Ужас — тусклый, бескровный — заключался именно в том, что в этой мягкой вате не за что было схватиться, не на что опереться: нельзя было остановить падение или замедлить. Последним истошным движением Дживан делал попытку вырваться, вывернуться — и просыпался.
Никто не хотел идти работать в четвёртое отделение.
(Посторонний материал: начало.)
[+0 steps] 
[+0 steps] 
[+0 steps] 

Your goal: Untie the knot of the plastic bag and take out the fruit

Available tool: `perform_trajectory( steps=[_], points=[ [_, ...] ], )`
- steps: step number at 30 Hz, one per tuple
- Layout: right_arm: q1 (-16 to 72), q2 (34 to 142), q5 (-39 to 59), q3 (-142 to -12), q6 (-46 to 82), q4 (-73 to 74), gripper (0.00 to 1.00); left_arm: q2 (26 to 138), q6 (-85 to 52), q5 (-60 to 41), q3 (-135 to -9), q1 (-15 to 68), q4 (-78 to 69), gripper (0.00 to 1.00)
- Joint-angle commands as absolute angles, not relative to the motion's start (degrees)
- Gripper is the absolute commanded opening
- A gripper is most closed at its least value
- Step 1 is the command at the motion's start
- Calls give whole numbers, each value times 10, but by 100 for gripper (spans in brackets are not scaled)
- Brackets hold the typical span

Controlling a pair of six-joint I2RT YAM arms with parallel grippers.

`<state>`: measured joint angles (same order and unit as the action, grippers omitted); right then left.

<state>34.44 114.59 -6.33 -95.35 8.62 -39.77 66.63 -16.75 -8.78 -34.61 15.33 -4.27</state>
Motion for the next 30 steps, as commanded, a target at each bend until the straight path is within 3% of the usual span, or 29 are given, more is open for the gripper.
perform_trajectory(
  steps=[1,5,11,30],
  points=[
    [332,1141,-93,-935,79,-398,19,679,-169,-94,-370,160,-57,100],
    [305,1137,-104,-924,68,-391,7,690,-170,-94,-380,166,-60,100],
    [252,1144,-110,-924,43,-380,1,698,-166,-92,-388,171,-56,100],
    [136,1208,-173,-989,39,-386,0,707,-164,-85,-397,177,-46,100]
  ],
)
Даже в первое, со времён Владимира Кирилловича считавшееся во всей ЦРБ образцовым, уже больше месяца не могли найти санитара — а от Колыванова как от огня шарахались последние деревенские забулдыги. Заведующий «четвёркой» сам превратился в забулдыгу — все в ЦРБ это знали. Дживана дважды вызывал замглавврач, рисовал хитроумную комбинацию, в результате которой Дживан, медицинский брат без диплома о высшем образовании, делался исполняющим обязанности завотделения с зарплатой как у Тамары, со льготами и соцпакетами… Но, во-первых, горой вставала Тамара — а главное, сам Дживан отказывался наотрез.
В родном отделении тоже бывало несладко. Бывало страшно. Бывало физически неприятно — хотя по сравнению с тем, как пахло в «четвёрке», первое отделение могло сойти за альпийский луг: вернувшись из Колыванова, Дживан немедленно снял с себя и перестирал всю одежду, и сам мылся, мылся, извёл всю горячую воду в колонке, не мог отмыться. В первом психоневрологическом отделении тоже что-то могло напомнить — и порой напоминало Дживану — ту скользкую и морщинистую сырную плесень, кожицу, плёнку физического отвращения, но здесь под этой плёнкой ещё прощупывалось нечто твёрдое, осязаемое, ещё теплилась жизнь. А в Колыванове под плёнкой была пустота.
— …Вишь как, Дживан Грандович, мы тут с ними возимся, канятелимся, а в Колыванове по хрену, ел ты — не ел ты; не ел — и не надо. Вон, три недели, и это… Михална — помнишь, меня подменяла? — я ей говорю: что ж вы там за нашими не глядите?..
Дживан не слушал. Он наблюдал и фиксировал: вот Нурик из третьей палаты замер и вглядывается в притолоку. Что-то там видит своё. Хотя утверждал, что галлюцинации прекратились… А если бы голоса приказали ему поджечь дверь — послушался бы? Свободно. Нурик у нас получал трифтазин… дозировка?.. Так, у Нурика дозировочку посмотреть…
Вон Гася еле идёт: ноги такие тяжёлые, что он их не поднимает, а переволакивает, как на лыжах… Гася? Нет, у Гаси этой ночью был приступ…
Костя Суслов, наоборот, поднял длинную ногу, как аист: высматривает, куда наступить. Решился! Быстро, на цыпочках, перебежал коридор, как будто реку по льдинам, и встал навытяжку перед последней, пятой кроватью.
На дальней койке спиной к Дживану полусидел пациент: было видно коричневую щеку, плечо в яркой футболке, квадратное лоснящееся от загара колено. Костя сделал несколько замысловатых, возможно магических, жестов. Донеслось нечто вроде «ми-ло-сти-по-ве-ле-ва…» Коричневое колено описало в воздухе полукруг, лежавший легко приподнялся, опустил ноги на пол и оказался в профиль к Дживану. Уже одно это плавное перемещение — взмах-подъём-поворот, — исполненное лениво и в то же время компактно и точно, выглядело необычно по сравнению с неуверенно-скованными движениями большинства мизераблей. Обладатель коричневого колена и внешне разительно отличался от остальных, жёлто-пергаментных и бледно-синюшных. Это был юноша лет восемнадцати, невысокий, но пропорционально сложённый, с красивым восточным лицом.